I don't think this is nesesery blocked by #777 as they are pretty independent changes. I think we can start to do performance testing.

yangjunmyfm192085 · 2021-06-01T00:15:40Z

ok, Let me take a look, and try to do it?

dgrisonnet · 2021-06-01T09:44:43Z

How storage would consume partial data, decide to remove old one and performance overhead caused by that

I don't think this is possible with the current storage implementation.
To throw a suggestion to work around that, maybe we could have 1 store per node. I don't really see any drawbacks to that, except that getting PodMetrics will become more complex.

How to test code and prevent leaking goroutines

We could check for leaks with: https://github.com/uber-go/goleak
Also, I don't know if metrics-server registers the client_golang go collector, but it could give us insights regarding the number of goroutines that are currently running with the go_goroutines metrics.

yangjunmyfm192085 · 2021-06-08T23:55:29Z

/assign

yangjunmyfm192085 · 2021-06-19T14:19:58Z

I am working on this issue recently, I have a few questions

Do we need to deal with scraper and storag both in the goroutine? or only scrape is ok?
If deal with scrape and store both in the goroutine , do we need to modify the process of the store
use informer event handler to add/remove goroutines, do we need to deal with update event?
/cc @serathius @dgrisonnet

k8s-triage-robot · 2021-09-17T15:01:38Z

The Kubernetes project currently lacks enough contributors to adequately respond to all issues and PRs.

This bot triages issues and PRs according to the following rules:

After 90d of inactivity, lifecycle/stale is applied
After 30d of inactivity since lifecycle/stale was applied, lifecycle/rotten is applied
After 30d of inactivity since lifecycle/rotten was applied, the issue is closed

You can:

Mark this issue or PR as fresh with /remove-lifecycle stale
Mark this issue or PR as rotten with /lifecycle rotten
Close this issue or PR with /close
Offer to help out with Issue Triage

Please send feedback to sig-contributor-experience at kubernetes/community.

/lifecycle stale

k8s-triage-robot · 2021-10-17T15:51:42Z

The Kubernetes project currently lacks enough active contributors to adequately respond to all issues and PRs.

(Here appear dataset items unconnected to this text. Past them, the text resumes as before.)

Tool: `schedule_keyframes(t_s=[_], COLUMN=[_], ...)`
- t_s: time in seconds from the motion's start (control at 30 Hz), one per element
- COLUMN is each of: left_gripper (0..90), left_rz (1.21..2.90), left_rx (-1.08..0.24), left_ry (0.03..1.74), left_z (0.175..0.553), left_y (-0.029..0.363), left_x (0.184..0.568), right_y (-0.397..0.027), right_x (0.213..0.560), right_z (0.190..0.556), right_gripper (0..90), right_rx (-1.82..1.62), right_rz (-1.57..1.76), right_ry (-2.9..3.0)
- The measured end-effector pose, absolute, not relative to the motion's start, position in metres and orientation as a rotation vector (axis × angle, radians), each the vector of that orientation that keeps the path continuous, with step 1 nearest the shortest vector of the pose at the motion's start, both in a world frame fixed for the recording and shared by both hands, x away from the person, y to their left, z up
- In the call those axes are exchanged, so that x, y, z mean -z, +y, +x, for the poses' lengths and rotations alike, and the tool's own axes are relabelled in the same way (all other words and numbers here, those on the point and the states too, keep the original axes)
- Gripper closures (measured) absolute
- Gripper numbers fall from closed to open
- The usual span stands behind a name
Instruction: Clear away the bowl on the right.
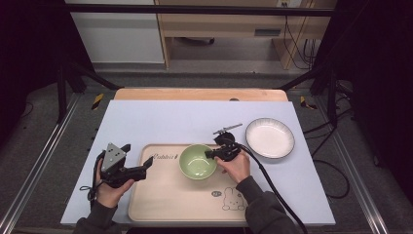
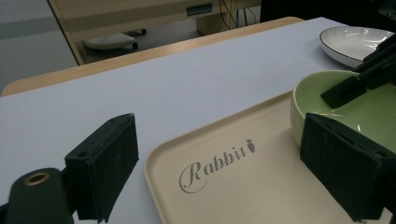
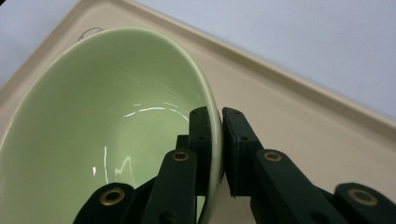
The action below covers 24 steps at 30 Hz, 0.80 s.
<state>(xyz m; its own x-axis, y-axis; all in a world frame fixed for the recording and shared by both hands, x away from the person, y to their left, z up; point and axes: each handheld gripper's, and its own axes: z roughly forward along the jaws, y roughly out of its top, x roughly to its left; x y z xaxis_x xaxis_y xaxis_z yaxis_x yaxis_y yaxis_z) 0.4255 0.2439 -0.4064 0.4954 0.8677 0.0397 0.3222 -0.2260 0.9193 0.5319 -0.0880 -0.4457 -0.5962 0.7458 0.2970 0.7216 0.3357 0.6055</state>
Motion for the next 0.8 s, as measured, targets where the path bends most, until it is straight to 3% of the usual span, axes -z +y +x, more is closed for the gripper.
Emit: schedule_keyframes(t_s=[0.67, 0.8], left_gripper=[11.4, 11.4], left_rz=[1.778, 1.777], left_rx=[-0.719, -0.720], left_ry=[1.003, 1.004], left_z=[0.4254, 0.4252], left_y=[0.2445, 0.2455], left_x=[0.4060, 0.4054], right_y=[-0.0881, -0.0903], right_x=[0.4496, 0.4443], right_z=[0.5340, 0.5324], right_gripper=[83.2, 77.4], right_rx=[-1.114, -1.136], right_rz=[1.377, 1.340], right_ry=[2.546, 2.515])
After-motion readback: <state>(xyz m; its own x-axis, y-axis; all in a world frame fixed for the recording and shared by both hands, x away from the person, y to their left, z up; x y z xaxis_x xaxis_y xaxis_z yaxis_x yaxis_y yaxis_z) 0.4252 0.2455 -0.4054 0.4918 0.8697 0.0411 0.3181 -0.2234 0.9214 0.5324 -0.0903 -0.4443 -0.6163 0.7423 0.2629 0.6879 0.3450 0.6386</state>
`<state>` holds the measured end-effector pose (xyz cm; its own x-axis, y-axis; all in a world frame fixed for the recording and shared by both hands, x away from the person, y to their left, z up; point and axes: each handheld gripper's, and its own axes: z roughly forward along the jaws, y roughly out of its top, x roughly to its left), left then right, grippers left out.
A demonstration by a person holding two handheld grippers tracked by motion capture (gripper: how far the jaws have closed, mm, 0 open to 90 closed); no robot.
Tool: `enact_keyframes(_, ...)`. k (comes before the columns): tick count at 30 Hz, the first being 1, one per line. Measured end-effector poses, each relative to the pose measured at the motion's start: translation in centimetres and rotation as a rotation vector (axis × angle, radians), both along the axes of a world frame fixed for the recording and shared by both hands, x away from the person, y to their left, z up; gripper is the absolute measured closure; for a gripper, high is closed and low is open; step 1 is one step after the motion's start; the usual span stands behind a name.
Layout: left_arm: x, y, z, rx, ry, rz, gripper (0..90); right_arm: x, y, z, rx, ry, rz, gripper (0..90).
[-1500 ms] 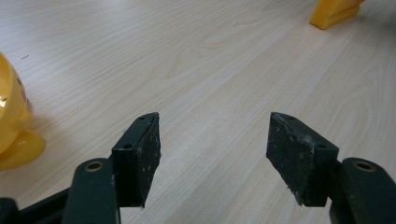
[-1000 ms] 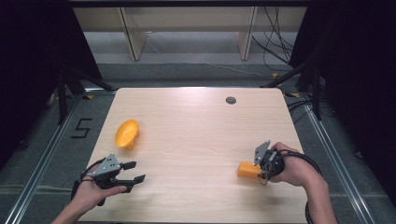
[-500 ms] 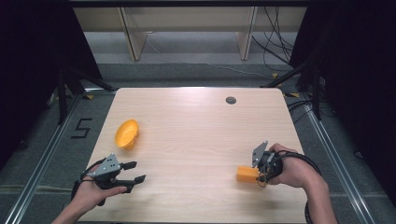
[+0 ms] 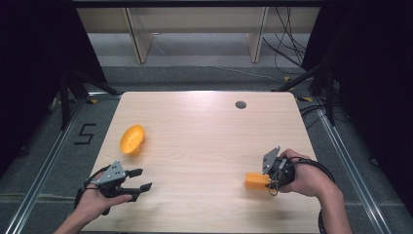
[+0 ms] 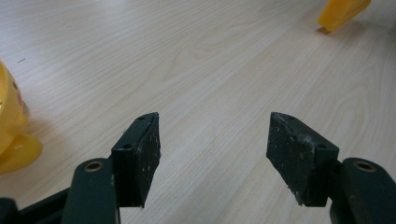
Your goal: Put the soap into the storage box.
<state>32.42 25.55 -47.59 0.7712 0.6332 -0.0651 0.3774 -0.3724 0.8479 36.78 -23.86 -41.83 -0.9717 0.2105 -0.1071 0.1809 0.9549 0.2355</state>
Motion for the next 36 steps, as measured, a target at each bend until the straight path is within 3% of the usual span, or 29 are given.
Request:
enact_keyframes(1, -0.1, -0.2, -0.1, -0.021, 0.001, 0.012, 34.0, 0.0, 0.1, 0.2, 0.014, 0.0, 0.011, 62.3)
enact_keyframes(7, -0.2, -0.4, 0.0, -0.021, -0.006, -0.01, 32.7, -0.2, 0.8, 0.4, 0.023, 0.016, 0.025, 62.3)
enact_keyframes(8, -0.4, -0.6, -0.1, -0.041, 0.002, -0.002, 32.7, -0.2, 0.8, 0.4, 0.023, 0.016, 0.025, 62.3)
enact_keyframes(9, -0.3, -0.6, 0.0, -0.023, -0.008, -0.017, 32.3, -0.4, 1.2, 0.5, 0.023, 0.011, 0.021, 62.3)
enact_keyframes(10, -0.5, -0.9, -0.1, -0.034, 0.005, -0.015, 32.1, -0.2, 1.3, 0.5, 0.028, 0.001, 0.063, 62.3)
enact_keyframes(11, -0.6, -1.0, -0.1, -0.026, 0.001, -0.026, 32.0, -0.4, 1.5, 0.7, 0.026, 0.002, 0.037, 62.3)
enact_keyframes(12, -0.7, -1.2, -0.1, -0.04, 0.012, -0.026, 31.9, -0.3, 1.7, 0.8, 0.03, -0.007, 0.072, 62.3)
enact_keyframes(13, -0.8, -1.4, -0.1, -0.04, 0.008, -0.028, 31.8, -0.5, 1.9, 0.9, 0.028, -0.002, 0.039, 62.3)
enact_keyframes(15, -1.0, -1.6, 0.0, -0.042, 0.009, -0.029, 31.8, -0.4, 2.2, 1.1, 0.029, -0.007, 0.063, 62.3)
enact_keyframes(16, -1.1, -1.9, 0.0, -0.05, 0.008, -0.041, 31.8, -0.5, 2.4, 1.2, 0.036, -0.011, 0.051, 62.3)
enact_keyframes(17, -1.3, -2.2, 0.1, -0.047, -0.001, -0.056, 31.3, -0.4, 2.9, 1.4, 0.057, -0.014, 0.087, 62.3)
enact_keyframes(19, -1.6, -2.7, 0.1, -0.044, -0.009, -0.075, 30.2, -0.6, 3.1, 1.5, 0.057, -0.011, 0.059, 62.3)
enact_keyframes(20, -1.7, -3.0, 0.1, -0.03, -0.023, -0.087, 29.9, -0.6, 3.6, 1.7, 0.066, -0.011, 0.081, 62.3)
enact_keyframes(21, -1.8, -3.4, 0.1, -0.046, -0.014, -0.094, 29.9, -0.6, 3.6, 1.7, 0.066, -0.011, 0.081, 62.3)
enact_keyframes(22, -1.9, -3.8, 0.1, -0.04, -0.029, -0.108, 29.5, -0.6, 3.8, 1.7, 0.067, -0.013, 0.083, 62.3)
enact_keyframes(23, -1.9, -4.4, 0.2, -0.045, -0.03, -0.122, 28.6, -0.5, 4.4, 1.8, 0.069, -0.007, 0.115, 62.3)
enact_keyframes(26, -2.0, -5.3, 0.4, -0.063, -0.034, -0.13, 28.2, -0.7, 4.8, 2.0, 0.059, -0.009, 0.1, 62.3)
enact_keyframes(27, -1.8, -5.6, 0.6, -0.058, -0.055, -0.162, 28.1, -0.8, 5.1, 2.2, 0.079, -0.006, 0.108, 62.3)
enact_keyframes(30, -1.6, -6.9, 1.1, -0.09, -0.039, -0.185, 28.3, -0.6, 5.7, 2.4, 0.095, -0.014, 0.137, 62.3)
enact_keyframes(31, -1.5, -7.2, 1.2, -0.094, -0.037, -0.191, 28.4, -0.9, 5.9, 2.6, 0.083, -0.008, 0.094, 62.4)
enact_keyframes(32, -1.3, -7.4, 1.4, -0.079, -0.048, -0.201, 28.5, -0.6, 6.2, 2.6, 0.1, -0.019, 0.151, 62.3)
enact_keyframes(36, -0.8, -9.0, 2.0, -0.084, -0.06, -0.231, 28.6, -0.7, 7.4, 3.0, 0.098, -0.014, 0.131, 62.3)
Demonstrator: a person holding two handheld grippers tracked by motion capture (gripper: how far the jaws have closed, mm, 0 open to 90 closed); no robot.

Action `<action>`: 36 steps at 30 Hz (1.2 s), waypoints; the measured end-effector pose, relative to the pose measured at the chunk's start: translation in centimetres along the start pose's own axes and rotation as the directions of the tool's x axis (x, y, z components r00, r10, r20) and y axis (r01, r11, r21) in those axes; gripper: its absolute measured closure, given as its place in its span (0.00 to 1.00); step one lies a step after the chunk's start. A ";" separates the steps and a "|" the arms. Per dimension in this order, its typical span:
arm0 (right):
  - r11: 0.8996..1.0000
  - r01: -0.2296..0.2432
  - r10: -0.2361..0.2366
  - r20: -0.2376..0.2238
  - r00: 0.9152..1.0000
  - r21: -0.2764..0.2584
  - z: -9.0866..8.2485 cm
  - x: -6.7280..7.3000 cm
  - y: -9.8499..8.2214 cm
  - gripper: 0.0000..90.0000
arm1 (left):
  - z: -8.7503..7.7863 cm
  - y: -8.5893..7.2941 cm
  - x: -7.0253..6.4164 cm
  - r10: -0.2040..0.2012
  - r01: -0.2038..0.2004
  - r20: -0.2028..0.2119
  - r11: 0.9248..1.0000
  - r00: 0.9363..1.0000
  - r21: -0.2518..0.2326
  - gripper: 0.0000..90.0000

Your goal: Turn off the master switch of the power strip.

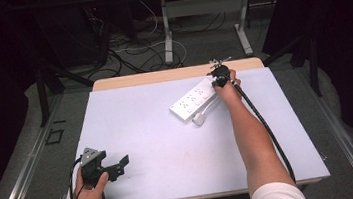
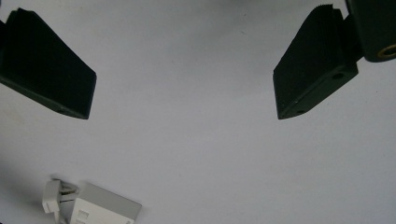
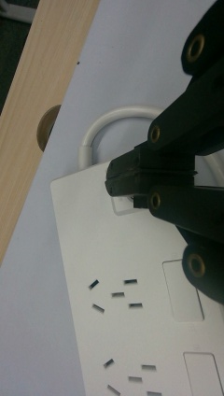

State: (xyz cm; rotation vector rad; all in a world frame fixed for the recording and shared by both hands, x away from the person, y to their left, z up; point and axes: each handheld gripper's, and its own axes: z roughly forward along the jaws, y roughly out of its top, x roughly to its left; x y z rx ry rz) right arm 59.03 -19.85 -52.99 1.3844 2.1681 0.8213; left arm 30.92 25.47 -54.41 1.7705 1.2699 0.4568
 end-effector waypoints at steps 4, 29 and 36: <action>1.000 -0.004 0.004 0.007 1.000 -0.007 0.0 0.0 -0.1 1.00 | 0.0 0.0 0.0 0.008 -0.008 -0.001 1.000 1.000 0.004 0.07; 0.998 0.016 -0.019 -0.051 0.999 -0.055 -2.0 1.9 0.6 0.90 | 0.4 0.1 -0.5 0.029 -0.029 0.001 1.000 1.000 0.008 0.07; 0.994 0.070 -0.075 -0.061 0.995 -0.081 -2.8 2.6 0.8 0.77 | 0.3 0.1 -0.6 0.033 -0.033 -0.008 0.999 0.999 0.011 0.07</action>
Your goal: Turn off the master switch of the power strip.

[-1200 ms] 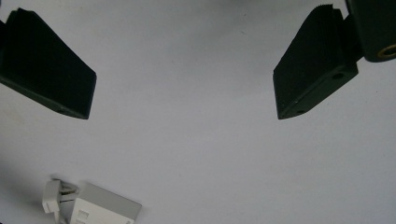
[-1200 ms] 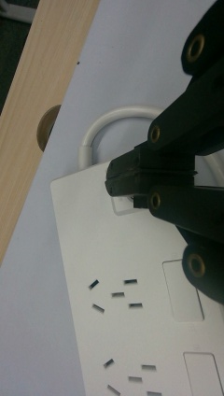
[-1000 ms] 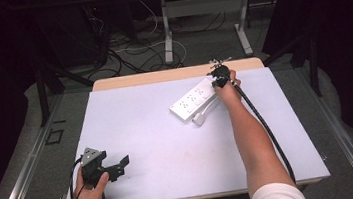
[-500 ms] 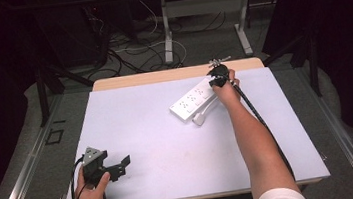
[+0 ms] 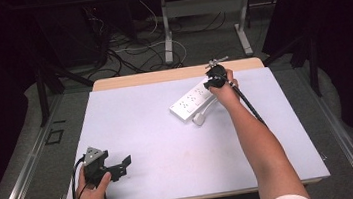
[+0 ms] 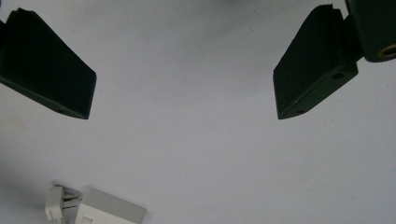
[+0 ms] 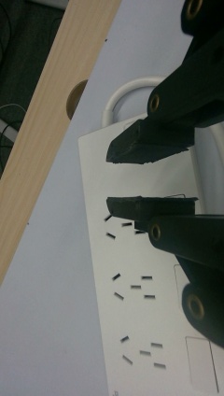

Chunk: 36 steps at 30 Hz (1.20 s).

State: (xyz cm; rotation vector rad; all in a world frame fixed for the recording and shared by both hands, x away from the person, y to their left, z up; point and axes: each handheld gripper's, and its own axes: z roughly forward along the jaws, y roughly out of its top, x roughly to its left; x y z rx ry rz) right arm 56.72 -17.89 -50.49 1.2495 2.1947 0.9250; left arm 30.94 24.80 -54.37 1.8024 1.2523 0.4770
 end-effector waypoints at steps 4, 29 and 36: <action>1.000 0.021 -0.022 0.008 1.000 0.015 -0.4 0.4 0.1 0.67 | 0.0 0.0 -0.1 0.003 -0.003 -0.001 1.000 1.000 -0.002 0.07; 0.997 -0.041 0.042 0.009 0.999 -0.059 -5.1 0.3 -1.0 0.23 | -0.1 0.1 -0.4 0.032 -0.032 0.005 0.999 0.999 0.002 0.07; 0.998 -0.039 0.039 -0.004 0.999 -0.052 -6.6 0.5 -0.9 0.19 | 0.2 0.1 -0.5 0.053 -0.053 0.010 0.998 0.999 0.014 0.07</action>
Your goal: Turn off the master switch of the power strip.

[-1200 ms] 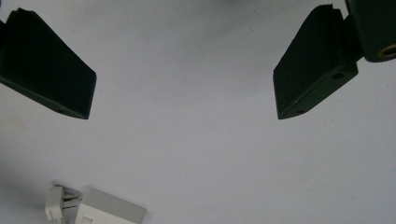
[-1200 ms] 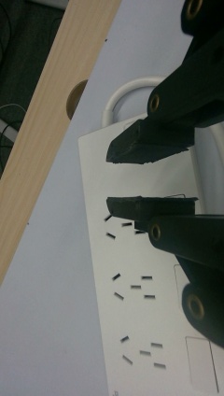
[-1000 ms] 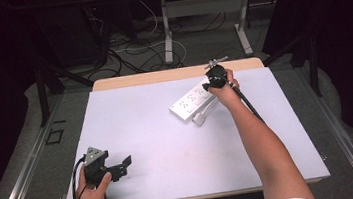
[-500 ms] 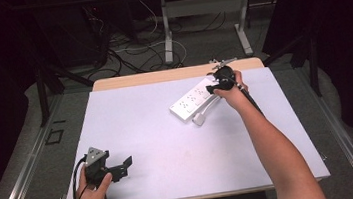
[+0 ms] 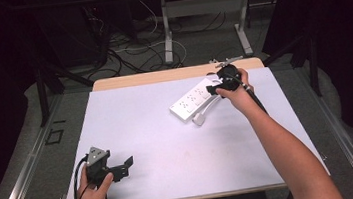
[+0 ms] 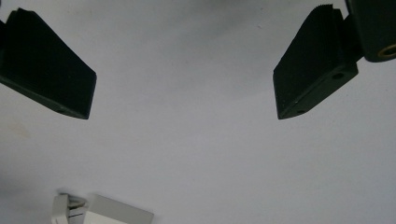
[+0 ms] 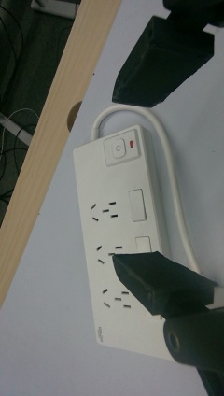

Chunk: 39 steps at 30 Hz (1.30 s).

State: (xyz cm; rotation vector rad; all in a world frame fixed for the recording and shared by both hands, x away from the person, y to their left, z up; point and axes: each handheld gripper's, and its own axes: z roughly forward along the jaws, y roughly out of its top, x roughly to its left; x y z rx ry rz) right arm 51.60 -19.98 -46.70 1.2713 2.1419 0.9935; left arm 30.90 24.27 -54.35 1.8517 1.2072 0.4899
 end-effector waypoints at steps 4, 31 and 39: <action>1.000 -0.008 0.008 -0.001 1.000 -0.001 -1.0 0.3 0.0 0.17 | 0.0 0.0 0.0 0.002 -0.002 0.004 1.000 1.000 0.001 0.07; 0.996 0.084 -0.086 -0.069 0.994 -0.037 -7.0 3.1 -3.2 0.00 | 0.2 0.0 -0.3 -0.005 0.005 0.011 1.000 1.000 0.005 0.07; 0.993 0.106 -0.111 -0.099 0.989 -0.054 -8.6 4.1 -4.5 0.00 | 0.2 0.0 -0.4 -0.005 0.005 0.007 1.000 1.000 -0.002 0.07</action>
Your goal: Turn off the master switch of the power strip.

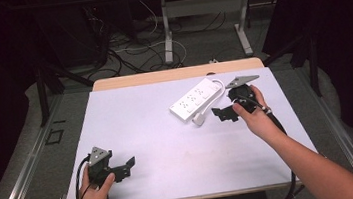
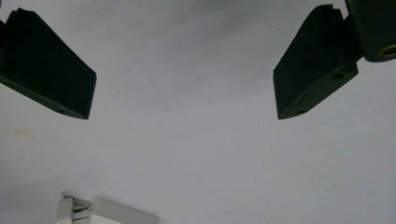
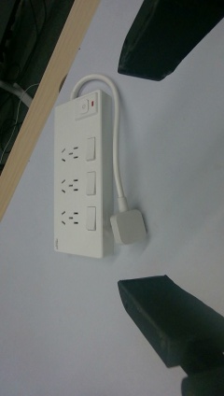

This bot triages issues and PRs according to the following rules:

After 90d of inactivity, lifecycle/stale is applied
After 30d of inactivity since lifecycle/stale was applied, lifecycle/rotten is applied
After 30d of inactivity since lifecycle/rotten was applied, the issue is closed

You can:

Mark this issue or PR as fresh with /remove-lifecycle rotten
Close this issue or PR with /close
Offer to help out with Issue Triage

Please send feedback to sig-contributor-experience at kubernetes/community.

/lifecycle rotten

dgrisonnet · 2021-10-18T09:30:11Z

/remove-lifecycle rotten
/lifecycle frozen

serathius · 2021-12-06T11:08:11Z

This should implement Redesign goroutine management to reduce scheduling cost (will require redesigning storage) point from #857

jasonliu747 · 2022-02-22T07:00:14Z

/remove-lifecycle frozen
@yangjunmyfm192085 Hi, thanks for your contribution, any update on this issue?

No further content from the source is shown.